Metropolitan Juhanon Mar Thoma was the only Church leader who wrote a letter to her disapproving it. The Metropolitan’s letter stated that he deemed the Emergency rule as a setback to democracy and demanded its speedy withdrawal as well as the release of the politicians arrested in this regard.
His earlier statement was drafted in Malayalam in the fall of 1975. Even though it was not an entirely critical protest, but raised in a modest way a critical question, it was refused publication in Kerala. Metropolitan has written a brief yet pointed letter to Prime Minister Gandhi stating clearly his concern for the political situation.
“A vast number of people, and that growing numbers, feel the price we have to pay is costly. With people like Morarji and others in jail, and a press which has lost its freedom to write news and views, we feel a kind of depression. On behalf of thousands, I request withdrawal of Emergency by gradual stages. Immediate and altogether withdrawal is likely to have very bad repercussions. If the political detenus are released and’ freedom for press is given, it will be a great relief.
“I have one more request: not to have elections and constitutional changes during the time of Emergency. Hoping to be excused for this letter written from a sincere and painful heart.” ~www.daga.org.hk
He wrote that he was writing as a Church leader and a citizen. Mrs Indira Gandhi gave orders to arrest Metropolitan Juhanon Mar Thoma. Mr. C. Achuthamenon was the Chief Minister at that time and with his interference the arrest was avoided. It was the Mar Thoma Church’s fight for independence and national integrity that echoed through Metropolitan Juhanon Mar Thoma, a fearless commitment to the concerns of the people that is hard to find among religious leaders now. On September 9, shortly after he wrote this letter, he fell ill and died on September 27, 1976.
The first edition of the Indian Express after the imposition of emergency consisted of a blank page instead of editorial. The Financial Express had Rabindranath Tagore’s poem, “Where the mind is without fear, and the head is held high”.
Where The Mind Is Without Fear
Where the mind is without fear and the head is held high
Where knowledge is free
Where the world has not been broken up into fragments
By narrow domestic walls
Where words come out from the depth of truth
Where tireless striving stretches its arms towards perfection
Where the clear stream of reason has not lost its way
Into the dreary desert sand of dead habit
Where the mind is led forward by thee
Into ever-widening thought and action
Into that heaven of freedom, my Father, let my country awake
Explaining the Maramon Convention to Children (Free pdf)

Children at the 120th Maramon Convention Pandal.
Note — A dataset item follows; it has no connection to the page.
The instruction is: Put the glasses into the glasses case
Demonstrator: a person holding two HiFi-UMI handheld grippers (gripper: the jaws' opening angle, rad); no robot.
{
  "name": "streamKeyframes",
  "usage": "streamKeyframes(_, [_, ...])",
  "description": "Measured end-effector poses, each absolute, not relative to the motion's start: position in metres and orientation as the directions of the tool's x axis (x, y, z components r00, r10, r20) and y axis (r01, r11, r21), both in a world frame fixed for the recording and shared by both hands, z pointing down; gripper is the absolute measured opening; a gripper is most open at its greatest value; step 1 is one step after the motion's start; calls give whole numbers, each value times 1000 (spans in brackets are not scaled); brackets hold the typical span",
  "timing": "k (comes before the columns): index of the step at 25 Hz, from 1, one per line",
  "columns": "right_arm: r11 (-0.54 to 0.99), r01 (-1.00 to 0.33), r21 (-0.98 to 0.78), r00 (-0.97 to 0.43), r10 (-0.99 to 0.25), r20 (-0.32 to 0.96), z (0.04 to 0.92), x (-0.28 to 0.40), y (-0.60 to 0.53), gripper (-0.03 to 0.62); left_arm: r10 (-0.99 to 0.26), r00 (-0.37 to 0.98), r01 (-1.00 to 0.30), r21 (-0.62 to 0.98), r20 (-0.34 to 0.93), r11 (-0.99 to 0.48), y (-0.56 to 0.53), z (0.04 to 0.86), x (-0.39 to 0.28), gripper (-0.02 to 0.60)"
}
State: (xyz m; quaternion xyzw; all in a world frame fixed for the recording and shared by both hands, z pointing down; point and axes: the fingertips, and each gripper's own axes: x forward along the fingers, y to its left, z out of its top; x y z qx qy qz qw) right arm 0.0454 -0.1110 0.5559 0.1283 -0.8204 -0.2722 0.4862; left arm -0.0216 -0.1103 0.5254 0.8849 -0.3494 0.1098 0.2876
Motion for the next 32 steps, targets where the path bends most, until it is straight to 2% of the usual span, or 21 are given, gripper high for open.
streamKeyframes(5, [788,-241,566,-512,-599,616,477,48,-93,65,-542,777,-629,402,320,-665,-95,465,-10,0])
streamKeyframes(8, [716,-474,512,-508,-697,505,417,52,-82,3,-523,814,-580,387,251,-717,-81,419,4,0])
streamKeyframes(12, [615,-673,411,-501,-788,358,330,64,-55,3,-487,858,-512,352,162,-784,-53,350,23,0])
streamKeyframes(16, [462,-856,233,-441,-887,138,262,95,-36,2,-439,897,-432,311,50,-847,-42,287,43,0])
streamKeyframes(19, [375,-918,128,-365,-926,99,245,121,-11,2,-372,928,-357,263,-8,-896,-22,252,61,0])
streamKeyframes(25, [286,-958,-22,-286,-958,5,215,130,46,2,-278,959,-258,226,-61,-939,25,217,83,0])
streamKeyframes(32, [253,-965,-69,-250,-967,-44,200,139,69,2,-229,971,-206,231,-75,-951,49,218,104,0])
Photo Courtesy: Photo Courtesy http://marthoma.in/maramon-convention
122nd Maramon Convention for Kids
A free pdf resource sheet for Parents / Sunday School Teachers to explain to their children facts and events chosen from the history of the Maramon Convention.
World Sunday School Day: 6th November 2016 (Free Ebook – Robert Raikes and how we got the Sunday School)

George Romney’s portrait of Robert Raikes, the newspaperman who popularised schooling on Sundays Photo: National Portrait Gallery, London
6th November 2016 : World Sunday School Day – The first Sunday of the Month of November is celebrated throughout the world as Sunday School Day. The Mar Thoma/ CSI/ CNI churches are celebrating Sunday, 6th November, 2016 as World Sunday School Day.
Robert Raikes (1735- 1811), an English Publisher, started the first Sunday School in the city of Gloucester in England in 1780. During the early days, reading, arithmetic and Bible was taught at the Sunday Schools.
In 1809, Church representatives of the Malankara Churches held a meeting at Kandanadu Church, near Ernakualam to arrange facilities to teach children in the Church about religion, prayers and sacraments. The India Sunday School Union was founded in 1876.The Mar Thoma Sunday School Samajam was established on 25 February 1905, at the Maramon Convention.
We encourage our readers to read and share this Free 4 page PDF Ebook Resource for your Sunday Schools and children’s services: Robert Raikes and How We Got Sunday School
27 September, 1947: Formation of the Church of South India (Video & Rare Photos)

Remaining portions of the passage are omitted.